WORK ITEM =
Scan the material below for the word "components", then copy every line in which it appears.

SUPPLIED RECORDS =

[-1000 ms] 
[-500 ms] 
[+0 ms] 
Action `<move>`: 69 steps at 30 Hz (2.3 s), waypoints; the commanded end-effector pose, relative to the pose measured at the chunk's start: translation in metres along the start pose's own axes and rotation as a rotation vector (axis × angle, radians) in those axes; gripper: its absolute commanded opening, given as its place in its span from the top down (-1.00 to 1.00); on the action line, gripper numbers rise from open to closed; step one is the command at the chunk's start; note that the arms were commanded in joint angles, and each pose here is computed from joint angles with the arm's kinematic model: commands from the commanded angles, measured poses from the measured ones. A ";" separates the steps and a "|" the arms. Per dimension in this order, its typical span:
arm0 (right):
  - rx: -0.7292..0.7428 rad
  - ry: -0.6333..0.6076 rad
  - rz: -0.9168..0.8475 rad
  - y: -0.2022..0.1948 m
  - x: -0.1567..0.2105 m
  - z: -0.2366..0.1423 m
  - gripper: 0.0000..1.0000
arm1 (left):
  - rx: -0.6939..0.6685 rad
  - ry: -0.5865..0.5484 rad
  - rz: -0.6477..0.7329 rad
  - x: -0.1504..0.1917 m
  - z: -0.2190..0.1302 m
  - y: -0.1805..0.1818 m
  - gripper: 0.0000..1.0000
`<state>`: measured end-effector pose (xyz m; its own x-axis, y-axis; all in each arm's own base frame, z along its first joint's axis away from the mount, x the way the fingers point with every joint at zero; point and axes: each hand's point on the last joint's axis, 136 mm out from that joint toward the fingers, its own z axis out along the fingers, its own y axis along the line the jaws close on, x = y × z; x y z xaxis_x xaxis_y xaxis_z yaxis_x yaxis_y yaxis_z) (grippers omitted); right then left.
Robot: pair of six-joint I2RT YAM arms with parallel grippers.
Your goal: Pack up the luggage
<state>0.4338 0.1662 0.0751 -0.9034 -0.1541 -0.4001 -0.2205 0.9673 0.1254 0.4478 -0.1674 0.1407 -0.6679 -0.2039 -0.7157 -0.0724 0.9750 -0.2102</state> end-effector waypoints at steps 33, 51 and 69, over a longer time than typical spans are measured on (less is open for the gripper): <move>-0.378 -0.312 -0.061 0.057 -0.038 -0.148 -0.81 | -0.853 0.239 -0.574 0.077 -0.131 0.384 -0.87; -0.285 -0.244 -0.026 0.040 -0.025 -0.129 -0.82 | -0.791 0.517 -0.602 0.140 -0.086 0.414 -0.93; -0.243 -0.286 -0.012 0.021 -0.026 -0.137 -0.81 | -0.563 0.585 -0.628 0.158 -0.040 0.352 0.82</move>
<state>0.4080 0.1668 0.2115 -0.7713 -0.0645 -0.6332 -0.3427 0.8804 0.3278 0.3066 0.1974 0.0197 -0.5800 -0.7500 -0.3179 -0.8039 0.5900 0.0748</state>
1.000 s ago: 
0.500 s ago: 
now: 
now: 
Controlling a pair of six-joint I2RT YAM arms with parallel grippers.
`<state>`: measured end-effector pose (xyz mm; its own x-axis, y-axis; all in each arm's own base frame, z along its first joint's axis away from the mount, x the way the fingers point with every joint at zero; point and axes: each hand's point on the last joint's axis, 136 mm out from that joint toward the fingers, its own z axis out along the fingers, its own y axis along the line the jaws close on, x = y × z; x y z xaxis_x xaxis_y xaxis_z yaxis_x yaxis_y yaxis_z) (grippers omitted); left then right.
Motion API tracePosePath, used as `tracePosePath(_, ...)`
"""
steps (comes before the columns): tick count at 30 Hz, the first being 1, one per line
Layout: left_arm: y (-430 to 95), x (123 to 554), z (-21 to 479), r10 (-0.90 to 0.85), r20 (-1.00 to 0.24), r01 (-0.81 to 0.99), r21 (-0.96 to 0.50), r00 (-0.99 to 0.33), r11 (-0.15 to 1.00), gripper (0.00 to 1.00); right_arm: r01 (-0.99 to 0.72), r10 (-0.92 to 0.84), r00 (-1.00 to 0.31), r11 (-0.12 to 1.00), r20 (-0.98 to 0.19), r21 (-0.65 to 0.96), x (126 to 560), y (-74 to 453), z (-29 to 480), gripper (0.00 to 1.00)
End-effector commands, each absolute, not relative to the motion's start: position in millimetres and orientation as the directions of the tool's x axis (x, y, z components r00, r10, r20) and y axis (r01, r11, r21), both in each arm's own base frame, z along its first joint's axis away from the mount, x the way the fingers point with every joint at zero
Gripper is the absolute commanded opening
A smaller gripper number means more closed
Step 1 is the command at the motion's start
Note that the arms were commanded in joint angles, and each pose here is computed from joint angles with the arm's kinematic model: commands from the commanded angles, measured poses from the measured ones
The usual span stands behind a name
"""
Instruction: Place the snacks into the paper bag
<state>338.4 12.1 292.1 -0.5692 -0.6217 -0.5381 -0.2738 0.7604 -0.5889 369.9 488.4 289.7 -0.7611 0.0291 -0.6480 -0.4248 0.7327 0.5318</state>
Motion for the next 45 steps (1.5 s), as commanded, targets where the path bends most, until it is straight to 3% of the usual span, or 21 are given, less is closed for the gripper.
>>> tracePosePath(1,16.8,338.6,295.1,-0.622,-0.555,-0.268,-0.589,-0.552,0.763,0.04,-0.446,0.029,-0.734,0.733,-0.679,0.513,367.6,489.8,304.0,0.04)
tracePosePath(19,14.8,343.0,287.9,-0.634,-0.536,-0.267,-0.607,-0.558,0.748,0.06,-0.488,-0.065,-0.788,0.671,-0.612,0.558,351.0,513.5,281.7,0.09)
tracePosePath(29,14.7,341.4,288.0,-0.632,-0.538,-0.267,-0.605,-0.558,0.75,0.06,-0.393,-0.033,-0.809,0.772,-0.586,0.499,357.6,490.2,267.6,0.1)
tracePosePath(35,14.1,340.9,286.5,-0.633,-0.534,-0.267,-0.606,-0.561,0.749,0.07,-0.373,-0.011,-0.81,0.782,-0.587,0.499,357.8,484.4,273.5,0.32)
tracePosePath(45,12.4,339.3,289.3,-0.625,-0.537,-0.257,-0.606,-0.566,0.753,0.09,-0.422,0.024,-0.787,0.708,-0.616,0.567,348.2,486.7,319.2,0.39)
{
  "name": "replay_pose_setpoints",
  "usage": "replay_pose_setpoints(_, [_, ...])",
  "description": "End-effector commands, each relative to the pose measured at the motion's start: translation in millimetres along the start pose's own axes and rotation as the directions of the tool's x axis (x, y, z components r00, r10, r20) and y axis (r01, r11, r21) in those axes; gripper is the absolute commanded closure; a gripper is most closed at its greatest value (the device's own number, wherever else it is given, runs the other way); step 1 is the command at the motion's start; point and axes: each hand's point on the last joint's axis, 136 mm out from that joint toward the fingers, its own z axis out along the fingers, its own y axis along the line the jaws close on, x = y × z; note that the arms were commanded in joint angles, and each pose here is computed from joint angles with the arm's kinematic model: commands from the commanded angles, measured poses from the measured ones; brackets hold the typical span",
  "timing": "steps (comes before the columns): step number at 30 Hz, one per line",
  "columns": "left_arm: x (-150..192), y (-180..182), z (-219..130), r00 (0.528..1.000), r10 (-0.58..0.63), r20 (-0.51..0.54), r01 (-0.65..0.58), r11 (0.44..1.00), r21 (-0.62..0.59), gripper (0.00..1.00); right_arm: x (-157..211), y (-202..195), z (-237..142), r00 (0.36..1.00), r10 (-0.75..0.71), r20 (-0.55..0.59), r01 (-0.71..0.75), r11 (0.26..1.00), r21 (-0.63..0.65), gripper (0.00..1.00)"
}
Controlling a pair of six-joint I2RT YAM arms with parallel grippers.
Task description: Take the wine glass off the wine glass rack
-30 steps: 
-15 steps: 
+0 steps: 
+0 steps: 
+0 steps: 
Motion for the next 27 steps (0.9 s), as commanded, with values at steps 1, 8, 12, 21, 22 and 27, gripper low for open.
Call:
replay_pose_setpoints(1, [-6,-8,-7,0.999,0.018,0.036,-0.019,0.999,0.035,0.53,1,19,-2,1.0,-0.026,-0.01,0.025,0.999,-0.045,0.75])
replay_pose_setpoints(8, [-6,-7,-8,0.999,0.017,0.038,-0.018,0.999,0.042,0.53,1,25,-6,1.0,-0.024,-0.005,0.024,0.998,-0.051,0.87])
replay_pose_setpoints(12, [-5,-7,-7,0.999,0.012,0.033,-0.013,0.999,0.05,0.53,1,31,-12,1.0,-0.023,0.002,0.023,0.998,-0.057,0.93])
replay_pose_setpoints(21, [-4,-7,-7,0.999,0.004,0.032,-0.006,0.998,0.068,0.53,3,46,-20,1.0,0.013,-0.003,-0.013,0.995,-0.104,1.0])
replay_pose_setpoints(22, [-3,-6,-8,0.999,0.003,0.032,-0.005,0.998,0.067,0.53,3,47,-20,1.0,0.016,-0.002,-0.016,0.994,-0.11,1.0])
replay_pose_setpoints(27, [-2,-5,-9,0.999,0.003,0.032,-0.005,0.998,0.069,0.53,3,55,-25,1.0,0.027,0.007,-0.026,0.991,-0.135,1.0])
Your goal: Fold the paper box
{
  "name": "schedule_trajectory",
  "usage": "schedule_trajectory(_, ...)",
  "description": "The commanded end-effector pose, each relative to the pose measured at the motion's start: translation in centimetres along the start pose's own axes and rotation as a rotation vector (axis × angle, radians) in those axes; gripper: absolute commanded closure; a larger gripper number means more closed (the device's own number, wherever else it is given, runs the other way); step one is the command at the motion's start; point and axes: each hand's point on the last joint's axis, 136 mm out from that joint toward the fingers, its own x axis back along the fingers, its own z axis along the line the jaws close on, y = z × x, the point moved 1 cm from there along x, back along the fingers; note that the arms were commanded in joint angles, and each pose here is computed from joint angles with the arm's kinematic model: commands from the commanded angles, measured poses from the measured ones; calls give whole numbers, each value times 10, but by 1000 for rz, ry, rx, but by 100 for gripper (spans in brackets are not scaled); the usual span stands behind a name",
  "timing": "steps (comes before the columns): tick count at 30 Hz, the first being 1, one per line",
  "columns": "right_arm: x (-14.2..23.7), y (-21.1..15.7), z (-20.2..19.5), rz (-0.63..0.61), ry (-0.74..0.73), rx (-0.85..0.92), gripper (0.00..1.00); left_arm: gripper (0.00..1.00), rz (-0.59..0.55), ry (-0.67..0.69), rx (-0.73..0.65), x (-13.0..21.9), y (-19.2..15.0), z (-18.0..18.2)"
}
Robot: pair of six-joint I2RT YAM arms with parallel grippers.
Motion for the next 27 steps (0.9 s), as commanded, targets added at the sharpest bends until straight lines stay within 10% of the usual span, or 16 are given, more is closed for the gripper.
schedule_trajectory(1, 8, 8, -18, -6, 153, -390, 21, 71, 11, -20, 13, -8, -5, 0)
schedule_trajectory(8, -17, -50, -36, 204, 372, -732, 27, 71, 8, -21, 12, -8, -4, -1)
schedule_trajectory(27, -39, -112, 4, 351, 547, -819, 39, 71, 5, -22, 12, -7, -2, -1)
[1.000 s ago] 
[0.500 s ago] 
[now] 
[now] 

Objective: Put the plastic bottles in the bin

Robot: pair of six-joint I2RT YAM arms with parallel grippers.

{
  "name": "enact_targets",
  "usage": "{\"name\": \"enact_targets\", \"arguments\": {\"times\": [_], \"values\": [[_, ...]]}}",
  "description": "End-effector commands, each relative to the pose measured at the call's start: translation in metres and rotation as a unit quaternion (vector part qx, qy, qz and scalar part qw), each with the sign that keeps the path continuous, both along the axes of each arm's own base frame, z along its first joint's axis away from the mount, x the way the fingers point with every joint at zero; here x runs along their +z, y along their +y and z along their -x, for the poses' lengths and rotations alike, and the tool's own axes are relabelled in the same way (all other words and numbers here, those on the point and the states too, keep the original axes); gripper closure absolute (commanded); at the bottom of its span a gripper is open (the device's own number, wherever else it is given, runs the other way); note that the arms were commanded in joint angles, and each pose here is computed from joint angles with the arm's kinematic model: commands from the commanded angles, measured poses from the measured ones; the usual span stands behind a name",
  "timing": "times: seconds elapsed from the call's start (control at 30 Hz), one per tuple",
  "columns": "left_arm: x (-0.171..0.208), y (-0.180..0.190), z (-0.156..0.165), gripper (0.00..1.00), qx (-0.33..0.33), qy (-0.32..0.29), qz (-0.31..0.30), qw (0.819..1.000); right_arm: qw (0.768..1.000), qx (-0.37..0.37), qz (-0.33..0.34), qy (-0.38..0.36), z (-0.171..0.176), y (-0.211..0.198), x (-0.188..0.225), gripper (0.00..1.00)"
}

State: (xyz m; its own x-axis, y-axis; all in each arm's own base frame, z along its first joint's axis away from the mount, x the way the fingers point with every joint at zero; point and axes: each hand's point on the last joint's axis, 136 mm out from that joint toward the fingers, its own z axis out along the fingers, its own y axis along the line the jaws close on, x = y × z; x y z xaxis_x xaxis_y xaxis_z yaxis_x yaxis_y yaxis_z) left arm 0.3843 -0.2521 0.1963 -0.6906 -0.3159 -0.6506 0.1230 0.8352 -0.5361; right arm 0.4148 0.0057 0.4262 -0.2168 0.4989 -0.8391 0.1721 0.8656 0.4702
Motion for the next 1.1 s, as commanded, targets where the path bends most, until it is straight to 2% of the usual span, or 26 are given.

REPLY TO THE TASK =
End-effector commands, each absolute, not relative to the motion's start: position in millimetres and orientation as the directions of the tool's x axis (x, y, z components r00, r10, r20) and y axis (r01, r11, r21), both in each arm's own base frame, z along its first joint's axis away from the mount, x the way the fingers point with every joint at zero
  "description": "End-effector commands, each relative to the pose measured at the motion's start: translation in millimetres along the start pose's own axes and rotation as the directions of the tool's x axis (x, y, z components r00, r10, r20) and y axis (r01, r11, r21) in those axes; gripper is the absolute commanded closure; a gripper is most closed at its greatest value (the device's own number, wherever else it is given, runs the other way); step 1 is the command at the motion's start; point and axes: each hand's point on the last joint's axis, 136 mm out from that joint toward the fingers, its own z axis out along the fingers, its own y axis along the line the jaws close on, x = y × z; note that the arms were commanded in joint angles, and each pose here is computed from joint angles with the arm's kinematic model: commands from the commanded angles, measured poses from the measured ones; brackets hold the typical span",

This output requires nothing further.